Now, back to the question of why I decided to pursue an internship with the Wolf River Conservancy. I am part of the generation that will have to bear the brunt of the damage inflicted upon on our natural environment: shrinking water supplies, pervasive pollutants residing in landfills and rivers, worsening air quality, and too many more to name. As bleak as that may seem to me and my peers, I believe that we have the access to knowledge unknown to prior generations, willpower that only comes from having our backs against the wall, and technology that could only be imagined 50 years ago needed to tackle these problems head-on. Maybe it’s my youthful naivety or the possibility that I am delusional, but I steadfastly believe the problems are not insurmountable. And it is my belief that the Wolf River Conservancy will give me the opportunity to see what it is like to tackle these problems from the perspective of a local, grassroots non-profit organization dedicated to protecting water resources.

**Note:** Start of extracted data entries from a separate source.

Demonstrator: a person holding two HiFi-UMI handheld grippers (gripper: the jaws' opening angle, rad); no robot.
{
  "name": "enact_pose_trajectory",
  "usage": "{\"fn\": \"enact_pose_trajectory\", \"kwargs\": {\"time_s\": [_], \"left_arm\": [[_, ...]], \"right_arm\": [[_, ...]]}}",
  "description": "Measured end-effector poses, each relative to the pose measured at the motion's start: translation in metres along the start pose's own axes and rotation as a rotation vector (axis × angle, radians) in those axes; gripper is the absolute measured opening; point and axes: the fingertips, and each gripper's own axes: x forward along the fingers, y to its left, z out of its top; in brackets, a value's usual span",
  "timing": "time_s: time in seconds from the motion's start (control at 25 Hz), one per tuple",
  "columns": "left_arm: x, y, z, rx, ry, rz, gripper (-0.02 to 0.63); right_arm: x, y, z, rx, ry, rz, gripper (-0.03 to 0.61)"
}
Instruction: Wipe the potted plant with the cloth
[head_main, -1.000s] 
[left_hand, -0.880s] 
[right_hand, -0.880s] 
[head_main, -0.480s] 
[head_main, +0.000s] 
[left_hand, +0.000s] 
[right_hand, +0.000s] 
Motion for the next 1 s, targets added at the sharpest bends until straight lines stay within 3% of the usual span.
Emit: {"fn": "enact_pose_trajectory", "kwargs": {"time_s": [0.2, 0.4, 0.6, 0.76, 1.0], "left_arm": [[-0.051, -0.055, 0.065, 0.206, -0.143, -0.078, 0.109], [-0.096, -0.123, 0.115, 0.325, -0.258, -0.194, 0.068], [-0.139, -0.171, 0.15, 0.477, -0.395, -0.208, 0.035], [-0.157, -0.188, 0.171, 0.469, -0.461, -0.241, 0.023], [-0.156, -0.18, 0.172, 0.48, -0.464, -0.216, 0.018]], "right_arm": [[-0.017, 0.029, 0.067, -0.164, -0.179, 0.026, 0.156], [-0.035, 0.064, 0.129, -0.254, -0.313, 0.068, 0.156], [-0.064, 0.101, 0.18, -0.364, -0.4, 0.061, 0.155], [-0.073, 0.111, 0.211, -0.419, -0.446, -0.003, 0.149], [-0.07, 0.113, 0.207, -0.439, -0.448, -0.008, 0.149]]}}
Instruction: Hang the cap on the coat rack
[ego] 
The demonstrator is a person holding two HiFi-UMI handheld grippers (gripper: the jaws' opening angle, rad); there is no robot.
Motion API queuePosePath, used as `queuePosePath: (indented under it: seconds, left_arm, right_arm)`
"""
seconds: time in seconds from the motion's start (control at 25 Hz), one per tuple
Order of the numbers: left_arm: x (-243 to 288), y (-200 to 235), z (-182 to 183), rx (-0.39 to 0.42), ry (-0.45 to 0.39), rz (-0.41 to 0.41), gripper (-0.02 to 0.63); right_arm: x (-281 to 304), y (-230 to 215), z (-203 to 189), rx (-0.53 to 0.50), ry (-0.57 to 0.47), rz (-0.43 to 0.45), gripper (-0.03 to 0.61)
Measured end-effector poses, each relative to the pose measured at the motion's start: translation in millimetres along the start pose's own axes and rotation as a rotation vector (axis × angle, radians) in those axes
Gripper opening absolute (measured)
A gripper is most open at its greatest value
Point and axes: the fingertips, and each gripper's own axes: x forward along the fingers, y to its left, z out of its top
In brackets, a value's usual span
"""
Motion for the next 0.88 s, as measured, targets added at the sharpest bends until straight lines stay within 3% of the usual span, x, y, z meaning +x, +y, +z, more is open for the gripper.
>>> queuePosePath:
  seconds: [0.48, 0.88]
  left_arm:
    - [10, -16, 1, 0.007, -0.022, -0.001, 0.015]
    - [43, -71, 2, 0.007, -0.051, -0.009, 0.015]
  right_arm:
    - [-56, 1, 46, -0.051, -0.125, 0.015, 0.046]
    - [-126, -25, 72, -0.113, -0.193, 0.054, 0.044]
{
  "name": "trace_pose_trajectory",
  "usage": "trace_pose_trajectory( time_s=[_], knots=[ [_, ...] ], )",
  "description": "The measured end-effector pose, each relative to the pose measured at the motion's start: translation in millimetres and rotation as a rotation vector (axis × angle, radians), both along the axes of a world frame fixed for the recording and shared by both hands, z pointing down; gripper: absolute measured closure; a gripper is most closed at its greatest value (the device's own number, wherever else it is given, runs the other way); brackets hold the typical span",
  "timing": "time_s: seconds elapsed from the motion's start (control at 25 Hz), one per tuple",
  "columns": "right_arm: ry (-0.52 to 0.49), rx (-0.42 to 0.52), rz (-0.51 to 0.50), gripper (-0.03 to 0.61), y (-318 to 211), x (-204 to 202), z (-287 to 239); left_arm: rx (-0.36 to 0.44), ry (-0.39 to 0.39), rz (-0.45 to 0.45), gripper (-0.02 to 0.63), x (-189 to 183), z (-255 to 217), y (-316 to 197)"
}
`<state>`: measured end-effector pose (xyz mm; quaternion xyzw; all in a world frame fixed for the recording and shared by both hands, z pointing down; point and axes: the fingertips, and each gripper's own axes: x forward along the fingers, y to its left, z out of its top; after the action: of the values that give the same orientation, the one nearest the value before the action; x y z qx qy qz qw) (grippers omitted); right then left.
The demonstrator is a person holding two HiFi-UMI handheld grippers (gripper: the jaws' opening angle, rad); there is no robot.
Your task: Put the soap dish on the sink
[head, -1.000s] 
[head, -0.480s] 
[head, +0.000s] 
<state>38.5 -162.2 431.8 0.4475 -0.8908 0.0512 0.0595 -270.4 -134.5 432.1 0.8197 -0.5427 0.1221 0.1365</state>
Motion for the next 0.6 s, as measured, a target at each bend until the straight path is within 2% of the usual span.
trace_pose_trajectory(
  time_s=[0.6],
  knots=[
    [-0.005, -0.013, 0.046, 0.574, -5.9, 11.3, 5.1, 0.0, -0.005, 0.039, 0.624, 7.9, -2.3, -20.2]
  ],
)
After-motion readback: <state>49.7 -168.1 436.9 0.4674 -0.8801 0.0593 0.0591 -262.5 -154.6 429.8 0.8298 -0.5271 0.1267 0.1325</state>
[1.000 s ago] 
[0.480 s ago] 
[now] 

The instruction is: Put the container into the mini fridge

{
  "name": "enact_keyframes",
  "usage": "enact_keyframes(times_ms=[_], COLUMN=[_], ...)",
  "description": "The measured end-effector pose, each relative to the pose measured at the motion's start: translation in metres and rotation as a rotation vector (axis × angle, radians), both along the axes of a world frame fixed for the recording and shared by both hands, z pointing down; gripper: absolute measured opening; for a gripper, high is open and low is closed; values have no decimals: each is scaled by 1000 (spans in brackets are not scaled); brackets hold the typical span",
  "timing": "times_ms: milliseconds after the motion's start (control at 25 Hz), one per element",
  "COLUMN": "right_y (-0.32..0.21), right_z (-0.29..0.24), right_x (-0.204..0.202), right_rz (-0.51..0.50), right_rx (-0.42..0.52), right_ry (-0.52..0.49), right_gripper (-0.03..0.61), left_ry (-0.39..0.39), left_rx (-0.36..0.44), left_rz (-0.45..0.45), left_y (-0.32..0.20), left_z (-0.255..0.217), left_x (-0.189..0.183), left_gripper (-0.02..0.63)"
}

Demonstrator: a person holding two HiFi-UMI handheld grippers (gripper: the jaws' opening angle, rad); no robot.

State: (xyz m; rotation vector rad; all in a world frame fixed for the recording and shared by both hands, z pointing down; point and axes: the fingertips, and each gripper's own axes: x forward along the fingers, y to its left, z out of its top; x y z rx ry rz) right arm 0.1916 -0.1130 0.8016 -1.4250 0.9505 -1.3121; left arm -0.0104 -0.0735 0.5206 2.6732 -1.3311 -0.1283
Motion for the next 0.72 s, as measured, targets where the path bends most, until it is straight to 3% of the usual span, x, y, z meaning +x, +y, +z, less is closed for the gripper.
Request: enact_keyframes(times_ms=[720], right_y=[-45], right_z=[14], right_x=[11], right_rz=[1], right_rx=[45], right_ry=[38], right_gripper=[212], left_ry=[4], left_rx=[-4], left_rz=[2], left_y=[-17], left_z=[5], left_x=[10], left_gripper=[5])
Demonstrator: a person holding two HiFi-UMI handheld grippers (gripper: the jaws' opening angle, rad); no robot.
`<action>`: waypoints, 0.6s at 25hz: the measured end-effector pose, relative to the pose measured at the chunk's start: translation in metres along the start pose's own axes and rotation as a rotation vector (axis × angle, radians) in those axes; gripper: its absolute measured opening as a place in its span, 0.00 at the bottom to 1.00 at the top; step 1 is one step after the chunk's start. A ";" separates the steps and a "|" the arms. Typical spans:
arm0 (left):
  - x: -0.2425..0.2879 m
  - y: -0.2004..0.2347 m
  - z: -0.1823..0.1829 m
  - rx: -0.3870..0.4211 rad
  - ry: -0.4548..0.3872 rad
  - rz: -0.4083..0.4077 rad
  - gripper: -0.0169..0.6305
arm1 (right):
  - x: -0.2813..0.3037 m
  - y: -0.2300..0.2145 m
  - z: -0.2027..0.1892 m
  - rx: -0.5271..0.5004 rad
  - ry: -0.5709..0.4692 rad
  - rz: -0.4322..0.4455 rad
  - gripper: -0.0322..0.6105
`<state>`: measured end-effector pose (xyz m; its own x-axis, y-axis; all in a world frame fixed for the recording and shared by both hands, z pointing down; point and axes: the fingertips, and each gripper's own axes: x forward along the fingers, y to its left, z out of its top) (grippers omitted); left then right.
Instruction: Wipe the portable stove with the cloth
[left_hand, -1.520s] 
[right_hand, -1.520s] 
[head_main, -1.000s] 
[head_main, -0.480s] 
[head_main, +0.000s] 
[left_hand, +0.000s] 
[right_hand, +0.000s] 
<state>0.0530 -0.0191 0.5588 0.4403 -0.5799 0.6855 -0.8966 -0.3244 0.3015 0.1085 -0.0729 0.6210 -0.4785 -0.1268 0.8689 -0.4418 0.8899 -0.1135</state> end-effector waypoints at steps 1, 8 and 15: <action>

As an intern with the Conservancy, I have participated in several service projects alongside Ryan Hall, including trash clean-ups and trail maintenance at Kennedy Park, among other activities. Moreover, I am a Greenway Ambassador, tasked with being a knowledgeable representative of the Conservancy out on the Greenway trails. Some of you might have seen me walking the Greenway, or you might have seen me at the Cycle the Greenway event
Working for the Conservancy has opened my eyes to what is possible when groups of passionate individuals decide to roll up their sleeves and address problems within our society. In the end, I am glad my search for a direction led me to the Wolf River Conservancy.